Hundreds of women on Wednesday besieged the National Assembly, blocking the main entrance to the nation’s Parliament within the three arms zone. They are protesting against the death of female political advancement bills.

The National Assembly, particularly, the House of Representatives on Tuesday voted against the bills demanding additional legislative seats for women and 35 percent affirmative action in Political Parties Administration.
However, with the intervention of Speaker of the House, Femi Gbajabiamila who applied voice vote after several failed attempts of numerical voting, the Bill 68 which provides for 20 percent slots for women in Ministerial appointments was approved.

Pained by the resolutions of the lawmaker, the women trooped to the National Assembly demanding that reversal of the parliament’s decision which they chorused was against international codes which Nigeria is signatory to, saying there not going to shift grounds.

The angry women, some of them lying down, sitting, standing, dancing and singing in protest, threatened not to vote again for male politicians who treat them as second class citizens. In their songs and placards, they described the lawmakers as ‘Sinators’ and ‘Representathieves’ as well as ‘Wrong’ instead of ‘Right’ Honourables.
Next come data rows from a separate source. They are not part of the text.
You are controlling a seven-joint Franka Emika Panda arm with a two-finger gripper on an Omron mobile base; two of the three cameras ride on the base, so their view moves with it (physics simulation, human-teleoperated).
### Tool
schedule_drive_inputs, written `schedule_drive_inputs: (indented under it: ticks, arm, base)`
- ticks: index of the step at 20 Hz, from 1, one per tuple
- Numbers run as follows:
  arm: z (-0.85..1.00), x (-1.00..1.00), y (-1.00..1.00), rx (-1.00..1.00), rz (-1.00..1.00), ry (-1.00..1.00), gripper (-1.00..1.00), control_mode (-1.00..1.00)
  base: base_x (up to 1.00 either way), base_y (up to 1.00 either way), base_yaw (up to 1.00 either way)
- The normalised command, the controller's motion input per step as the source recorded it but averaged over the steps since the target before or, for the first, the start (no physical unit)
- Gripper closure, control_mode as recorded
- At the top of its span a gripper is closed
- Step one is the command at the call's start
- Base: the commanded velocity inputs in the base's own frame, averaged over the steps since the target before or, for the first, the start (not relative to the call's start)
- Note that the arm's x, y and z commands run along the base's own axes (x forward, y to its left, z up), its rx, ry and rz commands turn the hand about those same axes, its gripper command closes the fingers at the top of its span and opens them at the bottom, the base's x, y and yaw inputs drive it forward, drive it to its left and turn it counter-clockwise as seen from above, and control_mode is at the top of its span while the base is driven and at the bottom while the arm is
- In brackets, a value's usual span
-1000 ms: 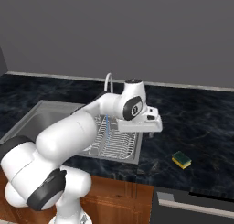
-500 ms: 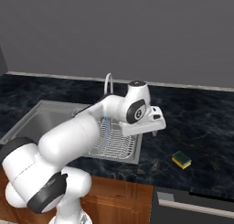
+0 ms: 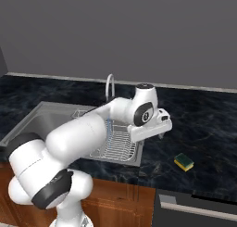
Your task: Soak the sponge with water for a few seconds and then drop it inside the sink.
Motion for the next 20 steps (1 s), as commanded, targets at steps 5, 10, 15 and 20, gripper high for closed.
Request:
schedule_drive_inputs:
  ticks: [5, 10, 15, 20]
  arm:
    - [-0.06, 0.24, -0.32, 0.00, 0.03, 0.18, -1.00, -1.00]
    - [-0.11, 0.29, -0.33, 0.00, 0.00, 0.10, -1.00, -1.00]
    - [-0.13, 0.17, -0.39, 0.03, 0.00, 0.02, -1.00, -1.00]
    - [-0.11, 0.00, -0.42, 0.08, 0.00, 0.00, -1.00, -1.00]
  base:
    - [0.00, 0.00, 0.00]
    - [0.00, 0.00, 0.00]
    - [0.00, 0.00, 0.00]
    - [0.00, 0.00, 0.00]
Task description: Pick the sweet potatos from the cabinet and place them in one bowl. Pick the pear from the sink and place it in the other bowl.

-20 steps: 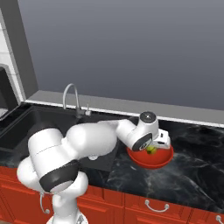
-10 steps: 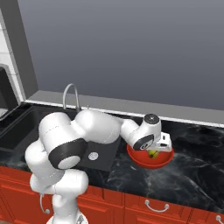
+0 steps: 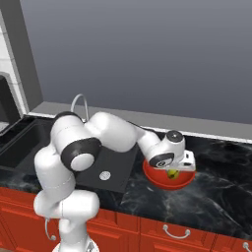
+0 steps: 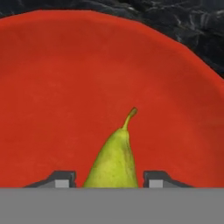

They were particularly angry with Ahmad Lawan, the Senate President, and his Deputy Ovie Omo-Agege for not standing with women but soft on Gbajabiamila whom they said did his best, though it was not good enough.
Speaking with journalists, one of the leaders of the protest and human rights activist, Abiola Akiyode-Afolabi said they were at the National Assembly to get an explanation from leadership on why their emancipation was nipped in the bud.

Akiyode-Afolabi said it was neither too late nor beyond the parliament to make fresh amendments and give women their due which they have paid over the years in the Nigerian political setting.

Read also: Chronicles of the Electoral Act Amendment Bill since 2018

“We are requesting the leadership of the National Assembly to come and have a conversation with us. The first thing we want is for the leadership of the National Assembly to come out here to explain to women what happened yesterday and to assure us that they will be able to direct the situation.

“We are aware that it is actually possible for them to amend with other Bills. We want them to tell us, they are the lawmakers, they are the politicians. They have the capacity to undo what they have done. We are expecting them to come and address us.

“We need an answer to understand why the critical issues which they themselves tag as women and vulnerable groups in their Bills, the Bills could not pass through. We need the Speaker of the House of Representatives and the Senate President, we want to see them here today,” said.

When they were going to sustain the auction, the activist said: “We have started, that is why we have brought our mats, we brought our stoves. We know they are probably going through the second gate but we also think at a point in time we will also enter. We are aware of what they can do so we have our plan.”

At the time of this report, the National Assembly leadership or its representative was not on ground to address the protesters.